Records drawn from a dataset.
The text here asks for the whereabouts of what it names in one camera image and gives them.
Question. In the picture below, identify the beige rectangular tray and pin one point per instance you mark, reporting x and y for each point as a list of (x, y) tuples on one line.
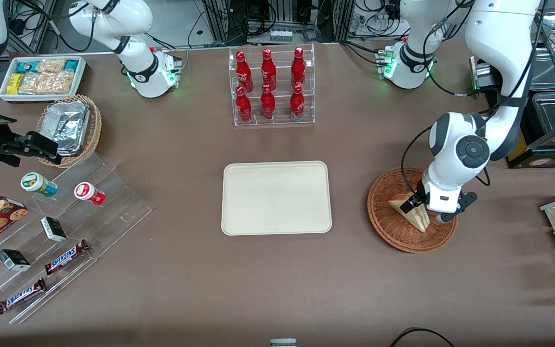
[(276, 197)]

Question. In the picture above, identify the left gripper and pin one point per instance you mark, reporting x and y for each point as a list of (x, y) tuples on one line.
[(417, 196)]

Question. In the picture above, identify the small grey object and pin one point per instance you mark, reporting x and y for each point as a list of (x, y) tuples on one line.
[(283, 342)]

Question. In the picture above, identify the white power strip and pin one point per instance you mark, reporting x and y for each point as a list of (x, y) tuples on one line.
[(280, 35)]

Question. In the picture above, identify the triangular sandwich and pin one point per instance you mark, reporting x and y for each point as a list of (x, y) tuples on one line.
[(418, 219)]

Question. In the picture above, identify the yellow snack pack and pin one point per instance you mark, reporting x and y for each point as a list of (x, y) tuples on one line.
[(15, 84)]

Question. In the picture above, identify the brown round wicker basket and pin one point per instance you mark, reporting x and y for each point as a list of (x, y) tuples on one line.
[(393, 226)]

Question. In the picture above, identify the stacked aluminium foil trays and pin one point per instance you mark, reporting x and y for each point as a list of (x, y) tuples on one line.
[(68, 125)]

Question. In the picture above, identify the teal snack pack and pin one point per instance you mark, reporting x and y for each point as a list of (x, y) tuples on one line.
[(25, 66), (71, 65)]

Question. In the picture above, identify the black hot food display case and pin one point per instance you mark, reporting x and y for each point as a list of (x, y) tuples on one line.
[(552, 111)]

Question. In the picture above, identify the red-lidded cup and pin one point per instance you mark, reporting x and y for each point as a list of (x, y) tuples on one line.
[(87, 193)]

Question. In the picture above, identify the small black box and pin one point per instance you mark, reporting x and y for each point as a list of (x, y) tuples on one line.
[(13, 260), (54, 229)]

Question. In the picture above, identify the green-lidded cup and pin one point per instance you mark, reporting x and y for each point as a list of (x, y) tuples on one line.
[(36, 183)]

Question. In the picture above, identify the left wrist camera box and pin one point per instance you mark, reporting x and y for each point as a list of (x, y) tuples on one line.
[(456, 207)]

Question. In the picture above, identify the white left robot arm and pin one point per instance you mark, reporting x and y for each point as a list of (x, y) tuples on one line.
[(489, 29)]

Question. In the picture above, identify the clear cracker bag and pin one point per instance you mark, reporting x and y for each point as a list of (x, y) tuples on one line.
[(52, 65), (48, 84)]

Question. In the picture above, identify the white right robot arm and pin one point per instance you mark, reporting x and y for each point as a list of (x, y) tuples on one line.
[(138, 72)]

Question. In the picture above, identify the clear acrylic bottle rack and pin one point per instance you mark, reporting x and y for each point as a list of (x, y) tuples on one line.
[(281, 53)]

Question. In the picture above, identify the white plastic snack bin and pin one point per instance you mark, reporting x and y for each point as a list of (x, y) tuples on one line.
[(81, 79)]

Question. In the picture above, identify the red cola bottle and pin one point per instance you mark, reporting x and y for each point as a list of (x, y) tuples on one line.
[(269, 71), (298, 68), (243, 105), (244, 72), (297, 102), (268, 103)]

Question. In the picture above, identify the clear acrylic stepped display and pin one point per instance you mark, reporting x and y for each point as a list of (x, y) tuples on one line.
[(113, 202)]

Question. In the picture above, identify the light wicker basket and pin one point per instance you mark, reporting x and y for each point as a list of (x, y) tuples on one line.
[(95, 130)]

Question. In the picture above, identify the snickers bar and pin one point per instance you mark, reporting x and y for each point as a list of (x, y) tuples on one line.
[(65, 258), (21, 296)]

Work task. Output each of the lines above exactly, apart from the images.

Answer for this exercise.
The text here asks for the whereabouts of what it names in one camera image and gives them.
Question. In the picture below, identify the beige rectangular tray and pin one point per instance you mark, reporting x and y for each point as a list of (x, y) tuples on one line.
[(276, 197)]

Question. In the picture above, identify the left gripper and pin one point per instance you mark, reporting x and y for each point as a list of (x, y) tuples on one line.
[(417, 196)]

Question. In the picture above, identify the small grey object and pin one point per instance you mark, reporting x and y for each point as a list of (x, y) tuples on one line.
[(283, 342)]

Question. In the picture above, identify the white power strip and pin one point per instance you mark, reporting x and y for each point as a list of (x, y) tuples on one line.
[(280, 35)]

Question. In the picture above, identify the triangular sandwich and pin one point per instance you mark, reporting x and y for each point as a list of (x, y) tuples on one line.
[(418, 219)]

Question. In the picture above, identify the yellow snack pack and pin one point per instance you mark, reporting x and y for each point as a list of (x, y) tuples on one line.
[(15, 84)]

Question. In the picture above, identify the brown round wicker basket and pin one point per instance you mark, reporting x and y for each point as a list of (x, y) tuples on one line.
[(393, 226)]

Question. In the picture above, identify the stacked aluminium foil trays and pin one point per instance you mark, reporting x and y for each point as a list of (x, y) tuples on one line.
[(68, 125)]

Question. In the picture above, identify the teal snack pack and pin one point per instance you mark, reporting x and y for each point as a list of (x, y) tuples on one line.
[(25, 66), (71, 65)]

Question. In the picture above, identify the black hot food display case and pin one point per instance you mark, reporting x and y for each point as a list of (x, y) tuples on one line.
[(552, 111)]

Question. In the picture above, identify the red-lidded cup and pin one point per instance you mark, reporting x and y for each point as a list of (x, y) tuples on one line.
[(87, 193)]

Question. In the picture above, identify the small black box and pin one point per instance you mark, reporting x and y for each point as a list of (x, y) tuples on one line.
[(13, 260), (54, 229)]

Question. In the picture above, identify the green-lidded cup and pin one point per instance you mark, reporting x and y for each point as a list of (x, y) tuples on one line.
[(36, 183)]

Question. In the picture above, identify the left wrist camera box and pin one point per instance you mark, reporting x and y for each point as a list of (x, y) tuples on one line.
[(456, 207)]

Question. In the picture above, identify the white left robot arm and pin one point per instance you mark, reporting x and y for each point as a list of (x, y) tuples on one line.
[(489, 29)]

Question. In the picture above, identify the clear cracker bag and pin one point per instance you mark, reporting x and y for each point as a list of (x, y) tuples on one line.
[(52, 65), (48, 84)]

Question. In the picture above, identify the white right robot arm and pin one point per instance you mark, reporting x and y for each point as a list of (x, y) tuples on one line.
[(138, 72)]

Question. In the picture above, identify the clear acrylic bottle rack and pin one point per instance you mark, reporting x and y for each point as a list of (x, y) tuples on one line.
[(281, 53)]

Question. In the picture above, identify the white plastic snack bin and pin one point per instance you mark, reporting x and y for each point as a list of (x, y) tuples on one line.
[(81, 79)]

Question. In the picture above, identify the red cola bottle and pin one point per instance you mark, reporting x and y for each point as a list of (x, y) tuples on one line.
[(269, 71), (298, 68), (243, 105), (244, 72), (297, 102), (268, 103)]

Question. In the picture above, identify the clear acrylic stepped display and pin one point per instance you mark, reporting x and y for each point as a list of (x, y) tuples on one line.
[(113, 202)]

Question. In the picture above, identify the light wicker basket and pin one point per instance you mark, reporting x and y for each point as a list of (x, y) tuples on one line.
[(95, 130)]

Question. In the picture above, identify the snickers bar and pin one point per instance you mark, reporting x and y for each point as a list of (x, y) tuples on one line.
[(65, 258), (21, 296)]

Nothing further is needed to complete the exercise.